Geometry of the Moduli Spaces of Complex Manifolds
Lehigh University, Bethlehem PA
Investigators
Abstract
Moduli spaces of Calabi-Yau manifolds, Riemann surfaces and general type manifolds, stable bundles and stable maps have played fundamental roles in many subjects of mathematics from geometry, topology, algebraic geometry, to number theory and are also important in string theory. Mirror symmetry has motivated many deep mathematical results and theories. In this project the PI will study various local and global problems of the geometry of these moduli spaces. These problems include the deformation of canonical metrics such as the Kahler-Einstein metrics and Bergman metrics with respect to various gauges. This study lead to a geometric quantization of the Weil-Petersson type metrics. The PI will also study the global properties of the period map from the Teichmuller and moduli spaces to the classifying spaces of variation of Hodge structures and their quotients. The PI will also investigate the geometric properties on canonical and new Kahler metrics on these moduli spaces as well as the general existence of Kahler-Einstein and Hermitian-Einstein metrics on noncompact manifolds and bundles over them.

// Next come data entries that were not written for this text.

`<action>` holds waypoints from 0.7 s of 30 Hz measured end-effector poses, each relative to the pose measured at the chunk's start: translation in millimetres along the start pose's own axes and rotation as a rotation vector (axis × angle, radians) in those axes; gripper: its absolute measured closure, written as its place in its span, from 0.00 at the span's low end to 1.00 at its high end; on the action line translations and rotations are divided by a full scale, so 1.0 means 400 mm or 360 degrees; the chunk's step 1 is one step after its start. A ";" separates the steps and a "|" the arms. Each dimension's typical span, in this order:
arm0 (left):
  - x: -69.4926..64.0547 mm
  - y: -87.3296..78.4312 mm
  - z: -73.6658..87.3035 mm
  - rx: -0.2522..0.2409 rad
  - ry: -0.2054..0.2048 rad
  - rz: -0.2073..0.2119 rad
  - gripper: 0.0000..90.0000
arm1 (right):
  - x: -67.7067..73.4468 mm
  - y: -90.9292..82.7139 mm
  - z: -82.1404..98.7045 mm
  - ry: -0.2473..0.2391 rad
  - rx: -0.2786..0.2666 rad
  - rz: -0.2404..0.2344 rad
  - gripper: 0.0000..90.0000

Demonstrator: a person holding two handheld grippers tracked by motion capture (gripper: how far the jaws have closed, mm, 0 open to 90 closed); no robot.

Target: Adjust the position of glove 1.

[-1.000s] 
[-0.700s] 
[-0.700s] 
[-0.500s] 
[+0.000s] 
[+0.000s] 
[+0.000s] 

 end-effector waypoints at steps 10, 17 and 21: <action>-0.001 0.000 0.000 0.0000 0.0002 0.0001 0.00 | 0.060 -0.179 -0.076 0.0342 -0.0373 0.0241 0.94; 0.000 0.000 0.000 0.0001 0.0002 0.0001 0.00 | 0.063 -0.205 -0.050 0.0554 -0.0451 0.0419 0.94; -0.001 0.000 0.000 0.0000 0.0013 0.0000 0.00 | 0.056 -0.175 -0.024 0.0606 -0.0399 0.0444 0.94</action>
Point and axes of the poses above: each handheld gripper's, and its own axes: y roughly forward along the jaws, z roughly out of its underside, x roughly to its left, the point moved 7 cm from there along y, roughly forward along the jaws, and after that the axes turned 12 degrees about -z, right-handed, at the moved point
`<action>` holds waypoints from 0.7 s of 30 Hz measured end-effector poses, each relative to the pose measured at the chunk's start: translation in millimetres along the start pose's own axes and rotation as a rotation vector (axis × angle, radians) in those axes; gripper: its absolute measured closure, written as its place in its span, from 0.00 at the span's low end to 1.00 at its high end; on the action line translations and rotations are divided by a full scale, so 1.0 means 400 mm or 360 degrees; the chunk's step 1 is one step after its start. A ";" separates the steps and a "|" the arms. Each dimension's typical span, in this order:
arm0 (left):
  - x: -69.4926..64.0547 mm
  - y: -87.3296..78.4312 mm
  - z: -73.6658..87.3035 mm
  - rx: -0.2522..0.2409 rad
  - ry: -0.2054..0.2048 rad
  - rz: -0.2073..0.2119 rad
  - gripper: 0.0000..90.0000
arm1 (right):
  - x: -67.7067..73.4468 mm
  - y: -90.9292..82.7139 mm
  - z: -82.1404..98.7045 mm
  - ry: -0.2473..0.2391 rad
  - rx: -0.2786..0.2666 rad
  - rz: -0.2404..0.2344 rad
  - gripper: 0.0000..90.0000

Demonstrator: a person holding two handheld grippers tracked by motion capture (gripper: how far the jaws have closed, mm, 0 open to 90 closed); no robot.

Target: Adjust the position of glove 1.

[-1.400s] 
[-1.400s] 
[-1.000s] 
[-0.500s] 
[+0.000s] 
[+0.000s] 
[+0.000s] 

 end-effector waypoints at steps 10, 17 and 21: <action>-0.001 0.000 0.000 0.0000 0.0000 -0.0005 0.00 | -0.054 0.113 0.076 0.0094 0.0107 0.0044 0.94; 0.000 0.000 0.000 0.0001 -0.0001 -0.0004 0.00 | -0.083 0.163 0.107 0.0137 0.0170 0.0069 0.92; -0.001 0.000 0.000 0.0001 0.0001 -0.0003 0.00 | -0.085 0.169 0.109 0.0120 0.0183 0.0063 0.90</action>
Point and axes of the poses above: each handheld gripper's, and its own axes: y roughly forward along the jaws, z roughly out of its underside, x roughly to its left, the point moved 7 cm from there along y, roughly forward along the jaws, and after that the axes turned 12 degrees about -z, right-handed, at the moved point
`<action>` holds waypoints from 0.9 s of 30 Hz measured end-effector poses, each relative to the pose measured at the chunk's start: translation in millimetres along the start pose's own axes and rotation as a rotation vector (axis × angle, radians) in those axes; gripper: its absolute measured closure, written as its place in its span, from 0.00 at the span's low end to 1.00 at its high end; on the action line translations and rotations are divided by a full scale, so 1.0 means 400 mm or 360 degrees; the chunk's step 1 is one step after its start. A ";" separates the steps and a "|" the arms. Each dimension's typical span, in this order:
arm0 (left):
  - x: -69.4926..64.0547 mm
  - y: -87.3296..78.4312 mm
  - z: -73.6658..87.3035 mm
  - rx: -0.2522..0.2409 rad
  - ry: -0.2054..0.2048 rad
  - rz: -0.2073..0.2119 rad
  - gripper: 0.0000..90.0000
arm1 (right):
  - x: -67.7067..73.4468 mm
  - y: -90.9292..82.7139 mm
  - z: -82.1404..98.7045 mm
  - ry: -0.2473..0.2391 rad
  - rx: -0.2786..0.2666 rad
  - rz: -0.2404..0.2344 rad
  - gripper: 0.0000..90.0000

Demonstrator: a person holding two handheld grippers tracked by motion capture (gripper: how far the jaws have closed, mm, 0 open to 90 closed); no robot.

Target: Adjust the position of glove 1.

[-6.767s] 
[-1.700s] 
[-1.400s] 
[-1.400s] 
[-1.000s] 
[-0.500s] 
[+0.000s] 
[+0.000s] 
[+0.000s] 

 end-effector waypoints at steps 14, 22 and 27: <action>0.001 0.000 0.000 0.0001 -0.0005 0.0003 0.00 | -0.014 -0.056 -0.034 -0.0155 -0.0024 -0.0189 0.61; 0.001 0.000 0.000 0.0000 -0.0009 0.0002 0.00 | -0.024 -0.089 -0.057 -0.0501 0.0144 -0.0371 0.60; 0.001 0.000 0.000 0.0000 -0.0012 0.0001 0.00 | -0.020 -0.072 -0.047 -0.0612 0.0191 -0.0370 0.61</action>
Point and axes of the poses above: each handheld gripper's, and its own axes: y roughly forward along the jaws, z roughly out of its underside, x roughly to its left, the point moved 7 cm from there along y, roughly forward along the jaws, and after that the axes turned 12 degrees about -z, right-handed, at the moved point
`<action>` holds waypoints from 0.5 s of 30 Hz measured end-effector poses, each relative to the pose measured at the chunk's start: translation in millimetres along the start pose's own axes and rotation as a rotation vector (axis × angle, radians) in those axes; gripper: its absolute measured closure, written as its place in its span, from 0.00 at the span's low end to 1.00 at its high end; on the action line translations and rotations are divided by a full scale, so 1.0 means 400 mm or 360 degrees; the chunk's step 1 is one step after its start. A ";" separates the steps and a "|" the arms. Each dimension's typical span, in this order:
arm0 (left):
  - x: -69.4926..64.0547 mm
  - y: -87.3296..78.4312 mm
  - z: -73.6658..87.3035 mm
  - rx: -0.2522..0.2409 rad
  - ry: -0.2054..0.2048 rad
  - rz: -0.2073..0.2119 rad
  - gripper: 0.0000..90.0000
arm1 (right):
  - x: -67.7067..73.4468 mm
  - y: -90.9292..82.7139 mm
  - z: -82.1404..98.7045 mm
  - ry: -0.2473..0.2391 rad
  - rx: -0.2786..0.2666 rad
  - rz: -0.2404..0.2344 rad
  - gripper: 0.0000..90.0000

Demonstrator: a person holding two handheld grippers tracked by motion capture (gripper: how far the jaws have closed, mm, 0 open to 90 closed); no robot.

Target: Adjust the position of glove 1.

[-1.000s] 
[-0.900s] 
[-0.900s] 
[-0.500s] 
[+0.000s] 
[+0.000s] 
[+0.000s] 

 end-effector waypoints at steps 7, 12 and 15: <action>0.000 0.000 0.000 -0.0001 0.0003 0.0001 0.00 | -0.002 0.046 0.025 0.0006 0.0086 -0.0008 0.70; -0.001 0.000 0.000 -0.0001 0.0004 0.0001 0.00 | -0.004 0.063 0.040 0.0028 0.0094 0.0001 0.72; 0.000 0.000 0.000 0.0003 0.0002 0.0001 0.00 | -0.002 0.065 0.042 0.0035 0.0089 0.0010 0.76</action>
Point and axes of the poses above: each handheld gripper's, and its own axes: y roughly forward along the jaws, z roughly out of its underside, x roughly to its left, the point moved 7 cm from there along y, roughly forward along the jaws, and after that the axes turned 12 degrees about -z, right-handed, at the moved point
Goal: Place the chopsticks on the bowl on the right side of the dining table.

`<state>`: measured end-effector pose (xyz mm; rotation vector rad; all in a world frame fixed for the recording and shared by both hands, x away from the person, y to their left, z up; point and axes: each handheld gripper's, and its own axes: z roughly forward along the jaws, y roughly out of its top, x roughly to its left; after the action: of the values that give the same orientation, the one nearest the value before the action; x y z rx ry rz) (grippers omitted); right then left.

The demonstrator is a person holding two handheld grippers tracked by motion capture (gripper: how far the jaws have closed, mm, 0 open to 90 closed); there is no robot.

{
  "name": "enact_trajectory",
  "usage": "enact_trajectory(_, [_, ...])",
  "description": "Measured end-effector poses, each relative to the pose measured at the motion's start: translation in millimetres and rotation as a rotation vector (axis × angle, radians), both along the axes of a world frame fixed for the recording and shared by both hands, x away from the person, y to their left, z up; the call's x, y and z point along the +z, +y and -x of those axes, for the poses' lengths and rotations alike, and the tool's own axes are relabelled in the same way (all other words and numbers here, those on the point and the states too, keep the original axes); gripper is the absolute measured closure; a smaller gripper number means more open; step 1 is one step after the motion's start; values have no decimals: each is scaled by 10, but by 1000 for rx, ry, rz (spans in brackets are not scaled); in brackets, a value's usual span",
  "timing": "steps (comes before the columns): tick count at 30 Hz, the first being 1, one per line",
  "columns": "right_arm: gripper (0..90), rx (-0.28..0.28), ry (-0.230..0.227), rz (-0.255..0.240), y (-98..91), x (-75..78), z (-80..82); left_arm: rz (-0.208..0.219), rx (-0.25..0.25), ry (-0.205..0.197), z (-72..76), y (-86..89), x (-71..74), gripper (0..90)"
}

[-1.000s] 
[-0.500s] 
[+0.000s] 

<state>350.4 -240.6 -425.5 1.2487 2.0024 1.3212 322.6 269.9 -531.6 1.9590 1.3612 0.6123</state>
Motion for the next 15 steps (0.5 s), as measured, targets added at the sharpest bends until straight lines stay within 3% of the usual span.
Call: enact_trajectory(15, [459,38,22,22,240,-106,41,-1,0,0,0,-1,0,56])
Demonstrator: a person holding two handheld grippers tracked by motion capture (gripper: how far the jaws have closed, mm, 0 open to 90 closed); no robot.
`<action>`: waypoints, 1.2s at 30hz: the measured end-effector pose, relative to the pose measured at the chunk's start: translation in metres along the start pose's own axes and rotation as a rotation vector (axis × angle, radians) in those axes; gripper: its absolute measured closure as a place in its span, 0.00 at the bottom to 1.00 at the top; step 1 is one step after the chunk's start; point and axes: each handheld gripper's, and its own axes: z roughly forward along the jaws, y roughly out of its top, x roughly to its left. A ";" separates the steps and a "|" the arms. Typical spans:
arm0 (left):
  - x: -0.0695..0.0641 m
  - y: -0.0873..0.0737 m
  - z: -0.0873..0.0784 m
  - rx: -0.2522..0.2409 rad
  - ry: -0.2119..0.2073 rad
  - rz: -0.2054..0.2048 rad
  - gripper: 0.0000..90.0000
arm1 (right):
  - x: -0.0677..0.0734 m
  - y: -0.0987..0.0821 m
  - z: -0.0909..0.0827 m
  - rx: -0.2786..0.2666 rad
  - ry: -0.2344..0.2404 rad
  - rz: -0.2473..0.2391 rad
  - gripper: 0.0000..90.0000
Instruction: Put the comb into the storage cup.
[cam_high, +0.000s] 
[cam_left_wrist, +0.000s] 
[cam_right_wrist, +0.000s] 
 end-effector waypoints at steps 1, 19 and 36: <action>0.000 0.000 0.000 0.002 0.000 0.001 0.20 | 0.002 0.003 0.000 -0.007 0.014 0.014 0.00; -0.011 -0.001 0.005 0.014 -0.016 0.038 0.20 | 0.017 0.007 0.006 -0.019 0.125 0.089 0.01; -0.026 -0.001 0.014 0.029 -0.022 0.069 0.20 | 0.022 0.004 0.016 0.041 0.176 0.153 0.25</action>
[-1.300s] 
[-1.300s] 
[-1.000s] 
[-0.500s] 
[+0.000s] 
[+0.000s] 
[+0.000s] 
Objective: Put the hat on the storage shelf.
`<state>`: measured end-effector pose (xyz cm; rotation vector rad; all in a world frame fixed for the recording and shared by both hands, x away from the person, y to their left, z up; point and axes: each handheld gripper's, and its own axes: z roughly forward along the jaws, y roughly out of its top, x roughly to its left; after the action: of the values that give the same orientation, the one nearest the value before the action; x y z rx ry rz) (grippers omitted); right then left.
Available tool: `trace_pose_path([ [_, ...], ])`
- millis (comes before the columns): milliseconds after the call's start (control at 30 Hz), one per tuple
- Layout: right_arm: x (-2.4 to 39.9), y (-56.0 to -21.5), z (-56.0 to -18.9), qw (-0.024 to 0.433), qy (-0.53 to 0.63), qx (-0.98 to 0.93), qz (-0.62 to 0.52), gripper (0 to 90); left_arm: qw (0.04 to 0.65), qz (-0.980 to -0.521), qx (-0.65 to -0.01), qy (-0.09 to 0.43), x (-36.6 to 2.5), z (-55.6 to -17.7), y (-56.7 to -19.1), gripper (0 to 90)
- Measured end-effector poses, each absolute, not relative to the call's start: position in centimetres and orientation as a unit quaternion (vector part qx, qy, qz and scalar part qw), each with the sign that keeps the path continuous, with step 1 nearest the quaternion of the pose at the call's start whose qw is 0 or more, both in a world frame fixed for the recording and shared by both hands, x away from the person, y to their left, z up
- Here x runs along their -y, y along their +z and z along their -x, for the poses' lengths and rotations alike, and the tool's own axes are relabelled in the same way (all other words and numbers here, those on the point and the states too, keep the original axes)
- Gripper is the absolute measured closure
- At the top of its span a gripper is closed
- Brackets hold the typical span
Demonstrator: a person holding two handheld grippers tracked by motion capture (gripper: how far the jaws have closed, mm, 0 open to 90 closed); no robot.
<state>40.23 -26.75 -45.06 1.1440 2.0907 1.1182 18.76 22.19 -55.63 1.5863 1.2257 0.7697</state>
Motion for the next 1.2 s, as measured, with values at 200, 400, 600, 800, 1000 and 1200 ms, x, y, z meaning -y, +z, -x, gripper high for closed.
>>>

Teichmuller and moduli spaces of Kahler-Einstein manifolds are important for both mathematics and theoretical physics. In string theory, many fundamental partition functions can be reduced to geometric or topological invariants of moduli spaces which also motivated many beautiful conjectures. The study of these important conjectures not only enhanced the development of various branches of mathematics but also help in verifying theory in high energy physics. The research of the PI also has potential applications in industry such as medical image processing and 3D cameras. For example, with the explicit construction of the period map the speed of compressing/decompressing pictures can be significantly increased.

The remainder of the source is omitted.